ただし、この原価指標はあくまで一般的な目安であり、個別企業の実態を必ずしも正確に反映しているとは限りません。
特に、企業外部の人間が各費用の詳細な実態を把握することには限界があります。
そのため、企業分析を行う場合には、こうした指標を参考にしながら、ある程度割り切って固定費と変動費を分類していくことになります。
企業分析での活用
固定費と変動費を区分することで、企業の利益構造を理解しやすくなります。
例えば、固定費の割合が高い企業では
- 売上が増えたときは利益が大きく伸びる
- 売上が減少すると利益が急激に悪化する
といった特徴があります。
一方で、変動費の割合が高い企業では、売上の増減に対して利益の変動が比較的緩やかになる傾向があります。
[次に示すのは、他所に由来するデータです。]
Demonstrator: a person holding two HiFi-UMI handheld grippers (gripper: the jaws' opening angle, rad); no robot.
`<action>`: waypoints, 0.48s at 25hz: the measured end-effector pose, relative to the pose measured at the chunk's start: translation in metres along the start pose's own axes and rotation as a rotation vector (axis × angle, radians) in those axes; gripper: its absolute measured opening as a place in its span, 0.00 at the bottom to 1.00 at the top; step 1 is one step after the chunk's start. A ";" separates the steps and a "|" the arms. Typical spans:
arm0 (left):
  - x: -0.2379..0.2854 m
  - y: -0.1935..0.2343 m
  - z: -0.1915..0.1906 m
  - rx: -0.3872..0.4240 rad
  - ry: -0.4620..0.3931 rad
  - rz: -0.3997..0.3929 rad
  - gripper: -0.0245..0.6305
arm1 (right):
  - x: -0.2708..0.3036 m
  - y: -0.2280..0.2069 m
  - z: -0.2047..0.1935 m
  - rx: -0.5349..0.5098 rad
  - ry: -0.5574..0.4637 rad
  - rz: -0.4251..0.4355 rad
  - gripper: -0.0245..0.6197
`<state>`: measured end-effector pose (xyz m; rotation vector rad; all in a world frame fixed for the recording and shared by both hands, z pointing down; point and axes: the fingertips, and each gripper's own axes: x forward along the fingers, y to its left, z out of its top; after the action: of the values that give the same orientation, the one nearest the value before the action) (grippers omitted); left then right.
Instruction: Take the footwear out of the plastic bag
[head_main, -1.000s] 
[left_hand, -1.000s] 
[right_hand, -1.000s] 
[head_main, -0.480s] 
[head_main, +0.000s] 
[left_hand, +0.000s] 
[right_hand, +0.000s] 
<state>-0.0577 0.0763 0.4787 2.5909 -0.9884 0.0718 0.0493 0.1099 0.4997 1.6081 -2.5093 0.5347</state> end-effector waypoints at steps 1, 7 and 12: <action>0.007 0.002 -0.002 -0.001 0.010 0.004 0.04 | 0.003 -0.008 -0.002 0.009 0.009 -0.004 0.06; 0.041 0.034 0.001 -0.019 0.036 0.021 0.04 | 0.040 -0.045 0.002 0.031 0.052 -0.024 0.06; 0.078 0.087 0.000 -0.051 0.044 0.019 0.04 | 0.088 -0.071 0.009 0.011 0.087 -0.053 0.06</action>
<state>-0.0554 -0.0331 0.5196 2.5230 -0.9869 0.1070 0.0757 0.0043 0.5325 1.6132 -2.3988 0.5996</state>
また、損益分岐点の分析を行ううえでも、固定費と変動費の分類が必要となります。
損益分岐点についてはこちらの記事で解説しています
→
このように費用構造を理解することは、企業の収益の安定性や成長性を分析するうえで、大きな手がかりになります。
企業の収益性分析についてはこちらの記事で解説しています
→決算分析における収益性とは|「きちんと利益を残せている会社か」を見る
企業の成長性分析についてはこちらの記事で解説しています
→企業の成長性はどう見る?|決算書でわかる成長企業の見分け方
まとめ
企業の費用は、売上や生産量に応じて増減する変動費と、売上が増減しても基本的に一定額発生する固定費に分類することができます。
代表的な例としては、
変動費
・商品の仕入れ代
・原材料費
・外注費
固定費
・給与などの人件費
・家賃
・設備の減価償却費
などがあります。
ただし実務では、広告宣伝費や旅費交通費など、固定費と変動費の区分が難しい費用も存在します。
企業分析では、勘定科目法などを用いて費用の性質から分類し、企業の利益構造を理解することが重要になります。
※本記事は企業分析の一般的な考え方を解説するものであり、特定企業への投資判断や取引を推奨するものではありません。実際の判断にあたっては、必ず最新の公式資料をご確認ください。